THE CHARM THE FURY - THE SICK, DUMB & HAPPY (2017)



                 A banda holandesa THE CHARM THE FURY chega ao seu segundo álbum. Fundado em 2010, o grupo apresenta uma continuação da sonoridade apresentada em eu trabalho de estréia, "A Shade of My Former Self", lançado em 2013, mas mostrando uma boa evolução, principalmente no que diz respeito às composições. Guitarras bem timbradas e pesadas, aliadas a um vocal que sabe ser intenso e agressivo, fazem de THE SICK, DUMB & HAPPY, que chega por aqui pela parceria Shinigami Records/Nuclear Blast, um trabalho mais elaborado e forte que o anterior. Além disso, o grupo se encaixa naquela categoria de difícil enquadramento, uma vez que mesmo tendo uma pegada bem próxima do metalcore, ainda agrega um peso característico do thrash metal moderno.  
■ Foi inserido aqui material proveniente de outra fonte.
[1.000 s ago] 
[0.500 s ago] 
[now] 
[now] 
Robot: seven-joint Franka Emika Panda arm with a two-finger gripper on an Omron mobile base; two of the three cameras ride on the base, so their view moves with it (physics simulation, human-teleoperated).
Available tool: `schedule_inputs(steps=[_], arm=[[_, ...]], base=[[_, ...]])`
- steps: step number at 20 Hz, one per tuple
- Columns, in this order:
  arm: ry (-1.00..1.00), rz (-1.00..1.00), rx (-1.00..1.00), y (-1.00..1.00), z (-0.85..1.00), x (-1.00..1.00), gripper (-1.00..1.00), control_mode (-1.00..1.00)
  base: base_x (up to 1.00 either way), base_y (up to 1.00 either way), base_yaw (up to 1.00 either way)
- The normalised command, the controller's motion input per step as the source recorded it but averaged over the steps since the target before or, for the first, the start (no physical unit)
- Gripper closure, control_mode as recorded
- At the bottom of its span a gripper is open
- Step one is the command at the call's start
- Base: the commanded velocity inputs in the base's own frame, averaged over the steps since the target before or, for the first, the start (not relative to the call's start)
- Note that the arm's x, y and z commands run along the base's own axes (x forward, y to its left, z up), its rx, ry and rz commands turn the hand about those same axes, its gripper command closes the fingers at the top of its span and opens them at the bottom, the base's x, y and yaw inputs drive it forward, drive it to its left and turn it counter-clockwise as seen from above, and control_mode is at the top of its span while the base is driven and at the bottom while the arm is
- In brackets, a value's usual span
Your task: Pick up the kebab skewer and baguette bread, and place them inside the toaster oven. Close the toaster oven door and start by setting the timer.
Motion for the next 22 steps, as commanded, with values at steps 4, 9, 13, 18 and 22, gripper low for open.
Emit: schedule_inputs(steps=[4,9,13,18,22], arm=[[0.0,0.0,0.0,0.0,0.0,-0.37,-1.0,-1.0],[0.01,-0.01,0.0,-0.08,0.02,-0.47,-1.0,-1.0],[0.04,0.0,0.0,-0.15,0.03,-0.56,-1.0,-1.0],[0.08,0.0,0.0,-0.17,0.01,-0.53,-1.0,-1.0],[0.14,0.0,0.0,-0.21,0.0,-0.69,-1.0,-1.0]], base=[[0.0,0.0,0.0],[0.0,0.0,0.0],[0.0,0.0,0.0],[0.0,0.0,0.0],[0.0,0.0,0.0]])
                Formada por Caroline Westendorp (vocal), Rolf Perdok (guitarra), Martijn Slegtenhorst (guitarra), Lucas Arnoldussen (baixo) e Mathijs Tieken (bateria), a banda vem buscando seu espaço, tendo participado de alguns festivais europeus, agregando dessa forma, experiência. E isso pode ser percebido neste novo trabalho. A sonoridade apresentada aqui, soa mais direta e orgânica. E isso se deve ao excelente trabalho das guitarras, que como dito anteriormente, estão pesadas e muito bem timbradas. A dupla Rolf e Martijn mostra ótimo entrosamento, deixando que a cozinha composta pela dupla Lucas e Mathijs (baixo e bateria, respectivamente), mandem ver em bases sólidas e bem densas. Já a vocalista Caroline possui uma garra vocal que merece destaque, uma vez que não fica a dever em nada se comparada á algumas vocalistas atuais. A produção ficou por conta do baterista, que soube deixar tudo no devido lugar. Já a capa, chama a atenção pelas cores "exageradas", mas que se torna impossível de passar despercebida.
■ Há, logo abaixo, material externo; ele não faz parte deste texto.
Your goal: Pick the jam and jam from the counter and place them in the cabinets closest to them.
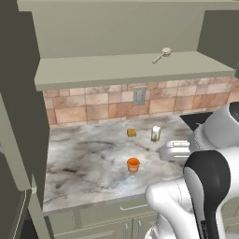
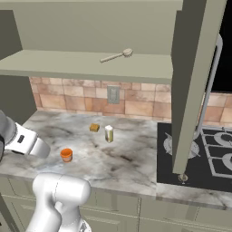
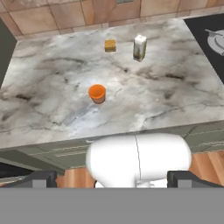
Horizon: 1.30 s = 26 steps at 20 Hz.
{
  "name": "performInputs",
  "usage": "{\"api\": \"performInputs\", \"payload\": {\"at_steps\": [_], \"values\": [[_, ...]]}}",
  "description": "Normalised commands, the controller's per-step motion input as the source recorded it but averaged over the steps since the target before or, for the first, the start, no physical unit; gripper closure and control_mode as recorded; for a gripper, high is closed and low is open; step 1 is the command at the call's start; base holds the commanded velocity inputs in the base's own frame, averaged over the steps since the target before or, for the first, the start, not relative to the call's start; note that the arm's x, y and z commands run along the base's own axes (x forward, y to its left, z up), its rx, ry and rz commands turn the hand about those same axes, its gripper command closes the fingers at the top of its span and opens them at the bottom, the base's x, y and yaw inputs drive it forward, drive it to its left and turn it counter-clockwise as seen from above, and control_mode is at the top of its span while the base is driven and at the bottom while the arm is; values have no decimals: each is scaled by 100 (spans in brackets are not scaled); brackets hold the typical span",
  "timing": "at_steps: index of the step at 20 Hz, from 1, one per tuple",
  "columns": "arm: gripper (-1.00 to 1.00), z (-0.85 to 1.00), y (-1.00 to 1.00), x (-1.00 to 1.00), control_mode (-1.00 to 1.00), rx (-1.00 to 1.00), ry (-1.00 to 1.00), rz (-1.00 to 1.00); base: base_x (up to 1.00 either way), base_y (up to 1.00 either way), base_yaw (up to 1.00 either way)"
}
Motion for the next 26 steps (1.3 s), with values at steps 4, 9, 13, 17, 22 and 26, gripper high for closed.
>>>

                    Composto por 11 faixas, THE SICK, DUMB & HAPPY possui momentos bem pesados. A faixa de abertura, Down on the Hopes, traz uma pegada de bateria cheia de intensidade e varição, enquanto os riffs proporcionados pelas guitarras, trazem momentos que podem, mesmo que remotamente, nos trazer à mente o saudoso Pantera. Echoes por sua vez tem uma roupagem bem mais atual, principalmente pelos vocais, que acabam revelando a versatilidade de Caroline, pois a  moça vai da agressividade à melodia com facilidade. Weaponized mostra um pouco de groove, mas não esquece suas raízes advindas do hardcore/metal. O baterista Mathijs quebra tudo na pesada No End In Sight. Blood and Salt tem um andamento mais moderado, o que dá uma "acalmada" no clima  mais agressivo que vinha se apresentando. E dessa forma, a faixa pouco acrescenta à pegada mais metal do grupo. 
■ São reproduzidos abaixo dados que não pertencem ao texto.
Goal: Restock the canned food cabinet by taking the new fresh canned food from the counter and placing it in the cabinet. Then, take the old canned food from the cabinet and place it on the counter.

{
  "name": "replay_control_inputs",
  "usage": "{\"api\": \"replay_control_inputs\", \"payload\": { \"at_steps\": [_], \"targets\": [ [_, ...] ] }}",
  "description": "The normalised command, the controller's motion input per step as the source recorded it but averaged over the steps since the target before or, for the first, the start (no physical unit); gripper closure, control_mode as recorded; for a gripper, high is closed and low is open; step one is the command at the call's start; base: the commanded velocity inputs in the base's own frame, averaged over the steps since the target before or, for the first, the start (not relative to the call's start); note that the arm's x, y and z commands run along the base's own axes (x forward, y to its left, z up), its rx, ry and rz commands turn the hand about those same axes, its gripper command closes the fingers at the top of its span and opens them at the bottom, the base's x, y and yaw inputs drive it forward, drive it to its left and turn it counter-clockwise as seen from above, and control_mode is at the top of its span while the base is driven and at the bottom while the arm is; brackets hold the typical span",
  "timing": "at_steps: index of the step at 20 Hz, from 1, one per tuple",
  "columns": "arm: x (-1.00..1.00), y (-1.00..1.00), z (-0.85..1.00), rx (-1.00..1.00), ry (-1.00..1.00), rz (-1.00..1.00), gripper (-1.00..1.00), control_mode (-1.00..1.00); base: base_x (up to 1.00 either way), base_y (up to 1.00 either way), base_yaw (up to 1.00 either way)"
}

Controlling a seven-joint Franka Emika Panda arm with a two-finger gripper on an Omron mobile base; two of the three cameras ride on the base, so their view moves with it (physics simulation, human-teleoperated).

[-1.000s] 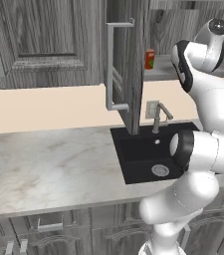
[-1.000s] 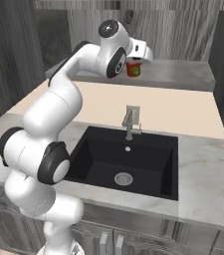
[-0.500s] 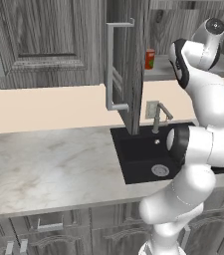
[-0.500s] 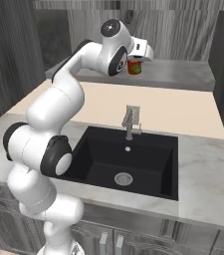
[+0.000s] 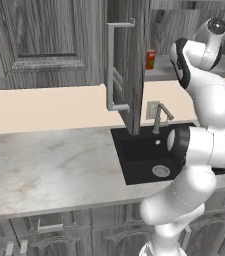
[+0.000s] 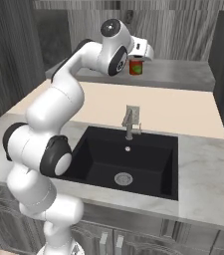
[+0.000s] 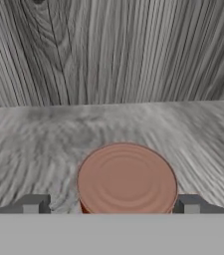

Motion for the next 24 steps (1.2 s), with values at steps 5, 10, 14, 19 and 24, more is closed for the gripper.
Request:
{"api": "replay_control_inputs", "payload": {
  "at_steps": [5, 10, 14, 19, 24],
  "targets": [
    [-0.21, 0.0, 0.01, 0.01, -0.09, 0.0, -1.0, -1.0, 0.0, 0.0, 0.0],
    [-0.73, 0.0, 0.01, 0.01, -0.1, 0.0, -1.0, -1.0, 0.0, 0.0, 0.0],
    [-0.8, 0.03, 0.12, 0.02, -0.12, 0.0, -1.0, -1.0, 0.0, 0.0, 0.0],
    [-0.91, 0.3, 0.14, 0.0, -0.04, 0.0, -1.0, -1.0, 0.0, 0.0, 0.0],
    [-0.81, 0.62, 0.0, 0.0, 0.0, 0.02, -1.0, -1.0, 0.0, 0.0, 0.0]
  ]
}}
                    Corner Office Maniacs é uma "faixa" que só traz barulhos irritantes, mas que nos prepara para uma das faixas mais interessantes do álbum. The Future Need Us Not mostra a capacidade criativa do grupo, pois traz consigo as influências e nomes como Machine Head e, porque não dizer, Slipknot. A "acústica" Silent War traz uma bela interpretação de Caroline. e mais uma vez a vocalista se mostra extremamente competente, ao cantar de forma limpa, sem destoar em nenhum momento. The Hell in Me acaba ficando um pouco atrás do restante, pois se mostra um tanto quanto confusa em sua execução. O que não acontece em Songs of Obscenity, que incorpora a modernidade do metal americano, com doses generosas do metalcore praticado por bandas como The Agonist. Break and Dominate fecha o bom trabalho lançado pelos holandeses, deixando claro que o grupo quer ser mais do que já é, ou seja, pretende crescer mais dentro do cenário. E potencial tem para isso.

                     THE SICK, DUMB & HAPPY, o segundo álbum do THE CHARM THE FURY apresenta uma boa evolução em relação ao trabalho anterior. Se o grupo continuar nesse crescente e manter o nível das composições, poderá ganhar ainda mais destaque dentro do concorrido mundo do metal. Seja ele qual for.